### Task statement
For this exercise, retype the lines from the one that holds "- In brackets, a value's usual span" through the one that holds "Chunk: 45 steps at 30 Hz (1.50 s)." in the records below, both included, exactly and without pictures.

### Information supplied
┄┄┄┄┄┄

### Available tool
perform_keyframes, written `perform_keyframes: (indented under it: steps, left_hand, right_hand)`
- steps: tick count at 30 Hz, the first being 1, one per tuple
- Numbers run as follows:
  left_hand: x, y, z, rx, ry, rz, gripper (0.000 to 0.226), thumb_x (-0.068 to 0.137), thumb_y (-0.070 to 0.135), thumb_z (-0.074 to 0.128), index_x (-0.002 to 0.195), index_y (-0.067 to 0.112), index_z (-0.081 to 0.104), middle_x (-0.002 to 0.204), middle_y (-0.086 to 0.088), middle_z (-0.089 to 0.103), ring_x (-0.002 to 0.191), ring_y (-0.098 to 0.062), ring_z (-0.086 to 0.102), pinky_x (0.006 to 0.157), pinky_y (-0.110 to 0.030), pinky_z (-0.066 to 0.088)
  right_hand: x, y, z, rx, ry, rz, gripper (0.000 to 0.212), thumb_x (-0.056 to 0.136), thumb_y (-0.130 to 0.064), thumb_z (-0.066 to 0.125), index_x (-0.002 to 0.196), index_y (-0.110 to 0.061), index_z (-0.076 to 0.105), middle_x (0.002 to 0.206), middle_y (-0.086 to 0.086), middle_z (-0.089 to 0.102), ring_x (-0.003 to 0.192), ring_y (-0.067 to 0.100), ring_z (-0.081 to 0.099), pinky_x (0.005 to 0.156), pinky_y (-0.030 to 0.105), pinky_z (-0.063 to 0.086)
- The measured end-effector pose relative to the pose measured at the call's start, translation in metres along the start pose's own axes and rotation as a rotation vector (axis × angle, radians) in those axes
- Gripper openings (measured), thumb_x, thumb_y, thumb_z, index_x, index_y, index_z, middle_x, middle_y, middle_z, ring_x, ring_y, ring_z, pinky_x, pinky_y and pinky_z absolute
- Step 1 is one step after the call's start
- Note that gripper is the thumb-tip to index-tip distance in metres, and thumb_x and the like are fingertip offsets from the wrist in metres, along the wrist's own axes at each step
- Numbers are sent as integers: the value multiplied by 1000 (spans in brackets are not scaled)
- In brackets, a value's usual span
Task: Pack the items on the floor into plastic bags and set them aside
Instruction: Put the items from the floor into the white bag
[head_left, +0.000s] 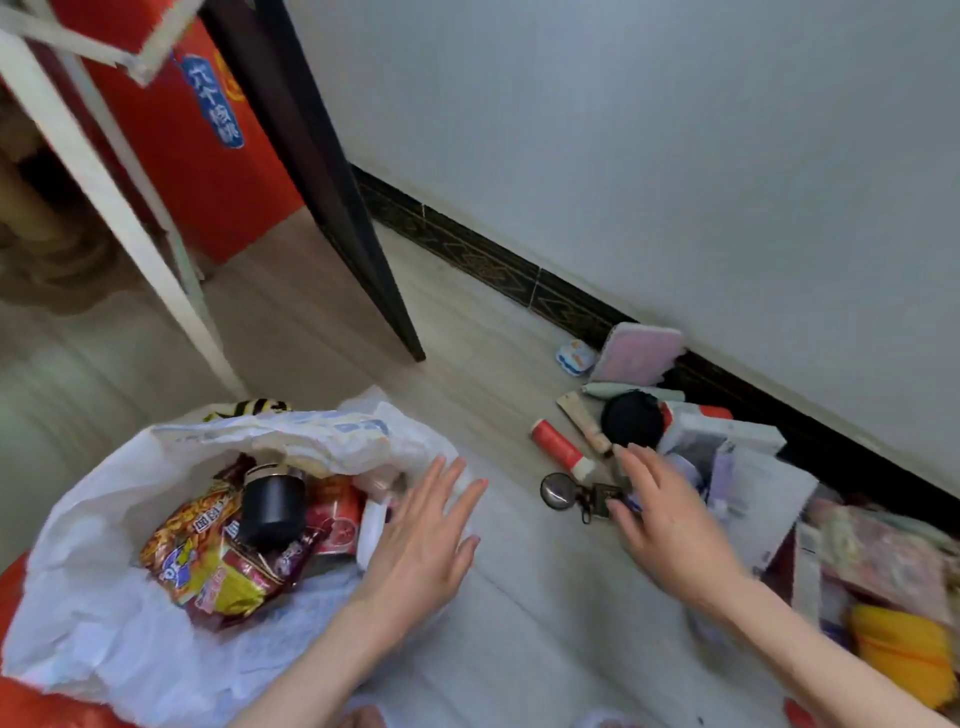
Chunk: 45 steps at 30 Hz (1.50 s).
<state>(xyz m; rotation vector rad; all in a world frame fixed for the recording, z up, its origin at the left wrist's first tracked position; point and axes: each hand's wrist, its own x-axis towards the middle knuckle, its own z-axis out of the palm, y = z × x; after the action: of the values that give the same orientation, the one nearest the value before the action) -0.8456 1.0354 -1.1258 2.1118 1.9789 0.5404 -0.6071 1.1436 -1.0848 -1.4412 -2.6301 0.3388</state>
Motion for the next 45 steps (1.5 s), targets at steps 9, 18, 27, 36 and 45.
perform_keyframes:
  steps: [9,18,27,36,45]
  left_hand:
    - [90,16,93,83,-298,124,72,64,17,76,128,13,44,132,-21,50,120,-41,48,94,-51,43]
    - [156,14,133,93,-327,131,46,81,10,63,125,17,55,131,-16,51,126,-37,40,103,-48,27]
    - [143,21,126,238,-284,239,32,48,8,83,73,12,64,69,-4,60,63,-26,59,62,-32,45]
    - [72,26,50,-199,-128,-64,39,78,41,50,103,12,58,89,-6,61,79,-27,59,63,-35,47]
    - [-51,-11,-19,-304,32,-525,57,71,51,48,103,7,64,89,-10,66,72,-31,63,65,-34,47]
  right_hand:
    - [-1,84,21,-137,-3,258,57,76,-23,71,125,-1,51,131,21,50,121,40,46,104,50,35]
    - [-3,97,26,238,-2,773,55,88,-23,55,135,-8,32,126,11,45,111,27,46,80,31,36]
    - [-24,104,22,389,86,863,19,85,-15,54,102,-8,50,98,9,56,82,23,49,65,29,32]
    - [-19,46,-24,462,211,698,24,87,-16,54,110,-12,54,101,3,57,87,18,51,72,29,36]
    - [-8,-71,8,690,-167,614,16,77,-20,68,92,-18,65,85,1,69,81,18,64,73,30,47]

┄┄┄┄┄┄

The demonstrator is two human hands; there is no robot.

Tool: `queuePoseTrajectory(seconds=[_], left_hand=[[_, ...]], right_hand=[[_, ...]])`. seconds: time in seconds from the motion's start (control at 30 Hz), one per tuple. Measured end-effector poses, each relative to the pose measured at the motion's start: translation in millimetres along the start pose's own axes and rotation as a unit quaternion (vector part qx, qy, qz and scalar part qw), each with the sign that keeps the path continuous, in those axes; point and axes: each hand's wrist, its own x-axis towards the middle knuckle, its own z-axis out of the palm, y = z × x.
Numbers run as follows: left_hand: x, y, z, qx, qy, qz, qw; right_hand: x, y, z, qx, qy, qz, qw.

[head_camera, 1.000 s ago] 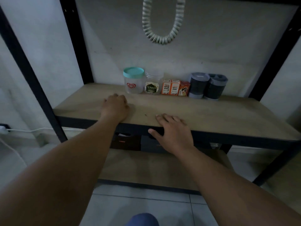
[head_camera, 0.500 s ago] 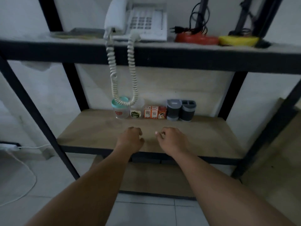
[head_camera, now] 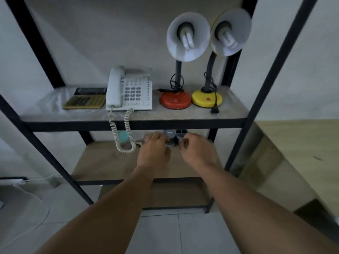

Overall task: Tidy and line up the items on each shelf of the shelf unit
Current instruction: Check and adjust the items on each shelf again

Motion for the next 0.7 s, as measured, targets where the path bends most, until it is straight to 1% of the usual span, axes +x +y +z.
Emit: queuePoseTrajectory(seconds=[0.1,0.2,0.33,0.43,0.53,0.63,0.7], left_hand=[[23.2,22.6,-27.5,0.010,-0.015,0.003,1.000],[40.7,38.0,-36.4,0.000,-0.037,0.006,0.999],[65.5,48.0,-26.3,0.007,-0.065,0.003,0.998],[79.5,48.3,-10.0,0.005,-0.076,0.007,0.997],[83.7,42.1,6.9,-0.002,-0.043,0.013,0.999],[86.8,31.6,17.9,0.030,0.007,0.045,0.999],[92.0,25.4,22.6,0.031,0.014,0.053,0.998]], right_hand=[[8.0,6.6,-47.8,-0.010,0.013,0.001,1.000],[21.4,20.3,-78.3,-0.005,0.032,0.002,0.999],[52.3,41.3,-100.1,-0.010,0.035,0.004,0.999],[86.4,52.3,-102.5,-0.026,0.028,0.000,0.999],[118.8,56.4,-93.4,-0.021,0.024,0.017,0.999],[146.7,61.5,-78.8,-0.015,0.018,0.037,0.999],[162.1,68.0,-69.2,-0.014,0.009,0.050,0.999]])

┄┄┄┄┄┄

### Response to this exercise
- In brackets, a value's usual span
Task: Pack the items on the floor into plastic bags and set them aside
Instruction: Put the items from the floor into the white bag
[head_left, +0.000s] 
Chunk: 45 steps at 30 Hz (1.50 s).

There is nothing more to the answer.